» Required action
Reproduce exactly the lines below from the one containing "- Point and" through the one containing "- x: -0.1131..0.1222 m", including both, and nothing else.

» Available records
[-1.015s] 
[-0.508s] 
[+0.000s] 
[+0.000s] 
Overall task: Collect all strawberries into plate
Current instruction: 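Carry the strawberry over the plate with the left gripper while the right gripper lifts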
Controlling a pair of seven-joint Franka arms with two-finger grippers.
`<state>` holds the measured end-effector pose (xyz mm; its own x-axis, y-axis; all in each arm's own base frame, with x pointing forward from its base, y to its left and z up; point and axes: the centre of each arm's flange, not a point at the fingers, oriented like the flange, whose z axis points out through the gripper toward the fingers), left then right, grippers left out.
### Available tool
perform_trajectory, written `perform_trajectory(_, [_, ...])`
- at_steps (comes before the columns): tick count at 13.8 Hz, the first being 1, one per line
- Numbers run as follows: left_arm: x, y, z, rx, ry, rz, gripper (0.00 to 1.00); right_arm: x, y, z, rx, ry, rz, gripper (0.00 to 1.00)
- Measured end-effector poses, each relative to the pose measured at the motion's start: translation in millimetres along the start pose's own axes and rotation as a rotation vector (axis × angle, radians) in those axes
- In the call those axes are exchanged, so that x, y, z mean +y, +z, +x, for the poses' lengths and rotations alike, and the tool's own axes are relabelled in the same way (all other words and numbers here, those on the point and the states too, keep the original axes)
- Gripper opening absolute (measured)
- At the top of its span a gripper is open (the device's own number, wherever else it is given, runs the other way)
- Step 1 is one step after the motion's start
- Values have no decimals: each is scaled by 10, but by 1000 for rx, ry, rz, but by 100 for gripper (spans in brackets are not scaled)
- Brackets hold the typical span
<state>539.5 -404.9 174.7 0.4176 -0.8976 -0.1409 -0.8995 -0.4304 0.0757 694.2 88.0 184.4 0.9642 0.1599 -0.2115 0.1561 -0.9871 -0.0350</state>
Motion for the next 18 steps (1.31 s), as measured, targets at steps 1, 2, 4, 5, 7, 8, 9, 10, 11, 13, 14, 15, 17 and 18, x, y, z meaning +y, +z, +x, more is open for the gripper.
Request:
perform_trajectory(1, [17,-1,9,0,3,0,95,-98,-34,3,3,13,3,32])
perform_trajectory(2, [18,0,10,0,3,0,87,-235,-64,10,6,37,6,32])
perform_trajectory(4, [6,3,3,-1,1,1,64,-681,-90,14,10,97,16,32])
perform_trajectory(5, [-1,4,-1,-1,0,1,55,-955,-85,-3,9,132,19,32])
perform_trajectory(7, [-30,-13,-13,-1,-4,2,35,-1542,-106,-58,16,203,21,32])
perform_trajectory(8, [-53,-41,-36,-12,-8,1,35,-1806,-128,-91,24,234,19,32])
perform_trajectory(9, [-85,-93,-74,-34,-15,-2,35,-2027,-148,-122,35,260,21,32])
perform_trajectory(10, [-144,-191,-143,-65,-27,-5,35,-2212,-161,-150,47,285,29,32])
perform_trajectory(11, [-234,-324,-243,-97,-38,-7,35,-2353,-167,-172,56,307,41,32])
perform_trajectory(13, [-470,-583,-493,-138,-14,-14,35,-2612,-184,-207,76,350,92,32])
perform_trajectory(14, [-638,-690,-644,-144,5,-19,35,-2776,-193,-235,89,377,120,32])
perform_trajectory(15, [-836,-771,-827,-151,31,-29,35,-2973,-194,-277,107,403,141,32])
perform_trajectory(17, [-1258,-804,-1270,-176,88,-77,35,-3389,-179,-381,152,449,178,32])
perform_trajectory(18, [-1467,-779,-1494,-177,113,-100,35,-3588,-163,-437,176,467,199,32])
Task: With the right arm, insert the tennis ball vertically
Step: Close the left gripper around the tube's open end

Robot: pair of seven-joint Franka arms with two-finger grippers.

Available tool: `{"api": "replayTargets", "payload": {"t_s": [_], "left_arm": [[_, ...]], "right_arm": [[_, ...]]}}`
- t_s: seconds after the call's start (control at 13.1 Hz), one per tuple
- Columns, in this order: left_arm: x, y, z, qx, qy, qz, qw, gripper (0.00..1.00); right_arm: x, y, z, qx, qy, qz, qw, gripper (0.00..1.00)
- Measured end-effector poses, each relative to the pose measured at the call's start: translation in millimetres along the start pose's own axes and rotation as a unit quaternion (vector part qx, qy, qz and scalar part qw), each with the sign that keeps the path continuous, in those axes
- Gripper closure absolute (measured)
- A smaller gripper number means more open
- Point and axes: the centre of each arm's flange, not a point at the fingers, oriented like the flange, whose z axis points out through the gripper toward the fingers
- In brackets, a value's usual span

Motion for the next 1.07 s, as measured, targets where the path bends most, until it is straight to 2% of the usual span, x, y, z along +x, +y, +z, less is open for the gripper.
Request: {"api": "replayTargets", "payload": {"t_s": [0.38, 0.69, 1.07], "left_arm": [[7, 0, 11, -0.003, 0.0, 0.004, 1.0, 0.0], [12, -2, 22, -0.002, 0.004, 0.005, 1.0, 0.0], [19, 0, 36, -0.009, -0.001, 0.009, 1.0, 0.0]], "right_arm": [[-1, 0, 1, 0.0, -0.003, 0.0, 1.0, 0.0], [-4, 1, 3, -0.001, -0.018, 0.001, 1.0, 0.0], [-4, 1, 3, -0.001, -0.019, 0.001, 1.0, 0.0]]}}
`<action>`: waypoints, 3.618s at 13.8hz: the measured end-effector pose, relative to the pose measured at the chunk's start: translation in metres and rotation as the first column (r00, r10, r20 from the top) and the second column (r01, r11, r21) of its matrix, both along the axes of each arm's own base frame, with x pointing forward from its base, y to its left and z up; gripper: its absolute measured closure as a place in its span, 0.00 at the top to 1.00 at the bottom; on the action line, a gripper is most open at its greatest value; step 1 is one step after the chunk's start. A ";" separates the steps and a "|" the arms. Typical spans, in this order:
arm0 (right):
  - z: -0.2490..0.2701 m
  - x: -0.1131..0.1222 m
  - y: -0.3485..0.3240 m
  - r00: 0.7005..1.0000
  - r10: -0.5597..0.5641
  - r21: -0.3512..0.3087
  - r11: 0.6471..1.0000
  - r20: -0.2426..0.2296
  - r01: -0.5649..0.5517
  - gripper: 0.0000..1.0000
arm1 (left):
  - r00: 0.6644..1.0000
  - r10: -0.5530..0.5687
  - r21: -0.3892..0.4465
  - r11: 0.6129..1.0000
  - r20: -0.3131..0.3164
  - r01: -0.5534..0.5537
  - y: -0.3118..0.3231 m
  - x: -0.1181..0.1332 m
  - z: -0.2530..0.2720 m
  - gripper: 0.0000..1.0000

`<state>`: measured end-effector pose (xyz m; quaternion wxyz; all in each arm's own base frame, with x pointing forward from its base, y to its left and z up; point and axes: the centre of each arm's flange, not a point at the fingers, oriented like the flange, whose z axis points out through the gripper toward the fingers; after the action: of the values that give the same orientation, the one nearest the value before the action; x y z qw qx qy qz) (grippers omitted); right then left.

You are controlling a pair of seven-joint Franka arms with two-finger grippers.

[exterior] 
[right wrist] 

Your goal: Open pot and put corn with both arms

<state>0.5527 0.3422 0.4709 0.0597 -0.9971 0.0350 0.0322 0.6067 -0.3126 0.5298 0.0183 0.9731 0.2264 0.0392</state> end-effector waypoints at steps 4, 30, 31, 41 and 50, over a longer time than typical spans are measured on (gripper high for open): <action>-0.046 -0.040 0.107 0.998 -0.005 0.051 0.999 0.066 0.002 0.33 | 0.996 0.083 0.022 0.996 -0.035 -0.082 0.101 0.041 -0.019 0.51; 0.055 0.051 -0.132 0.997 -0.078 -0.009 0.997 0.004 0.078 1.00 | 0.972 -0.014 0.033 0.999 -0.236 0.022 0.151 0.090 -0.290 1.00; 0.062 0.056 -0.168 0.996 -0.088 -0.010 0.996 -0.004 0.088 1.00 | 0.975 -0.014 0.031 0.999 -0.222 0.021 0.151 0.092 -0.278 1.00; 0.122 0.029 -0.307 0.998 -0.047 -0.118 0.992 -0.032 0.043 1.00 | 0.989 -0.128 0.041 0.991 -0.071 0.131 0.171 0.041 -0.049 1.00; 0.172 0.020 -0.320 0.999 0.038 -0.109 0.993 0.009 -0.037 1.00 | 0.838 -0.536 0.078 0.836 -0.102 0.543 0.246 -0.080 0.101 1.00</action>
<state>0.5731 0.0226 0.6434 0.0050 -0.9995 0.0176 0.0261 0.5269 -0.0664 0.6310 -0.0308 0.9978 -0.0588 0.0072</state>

» Output
- Point and axes: the centre of each arm's flange, not a point at the fingers, oriented like the flange, whose z axis points out through the gripper toward the fingers
- In brackets, a value's usual span

Motion for the next 1.07 s, as measured, targets where the path bends most, until it is straight to 2% of the usual span, x, y, z along +x, +y, +z, less is open for the gripper.
Request: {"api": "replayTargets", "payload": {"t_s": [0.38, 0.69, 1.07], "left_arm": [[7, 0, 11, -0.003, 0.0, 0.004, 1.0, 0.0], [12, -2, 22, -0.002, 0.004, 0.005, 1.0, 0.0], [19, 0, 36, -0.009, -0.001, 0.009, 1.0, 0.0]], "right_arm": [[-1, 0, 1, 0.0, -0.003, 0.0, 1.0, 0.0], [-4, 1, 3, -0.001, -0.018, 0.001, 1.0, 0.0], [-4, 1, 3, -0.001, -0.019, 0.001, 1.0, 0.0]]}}
`<action>`: waypoints, 3.618s at 13.8hz: the measured end-effector pose, relative to the pose measured at the chunk's start: translation in metres and rotation as the first column (r00, r10, r20 from the top) and the second column (r01, r11, r21) of its matrix, both along the axes of each arm's own base frame, with x pointing forward from its base, y to its left and z up; gripper: its absolute measured closure as a place in its span, 0.00 at the top to 1.00 at the bottom; on the action line, a gripper is most open at its greatest value; step 1 is one step after the chunk's start. A ";" separates the steps and a "|" the arms. Typical spans, in this order:
arm0 (right):
  - z: -0.2490..0.2701 m
  - x: -0.1131..0.1222 m

The output for this exercise is finished.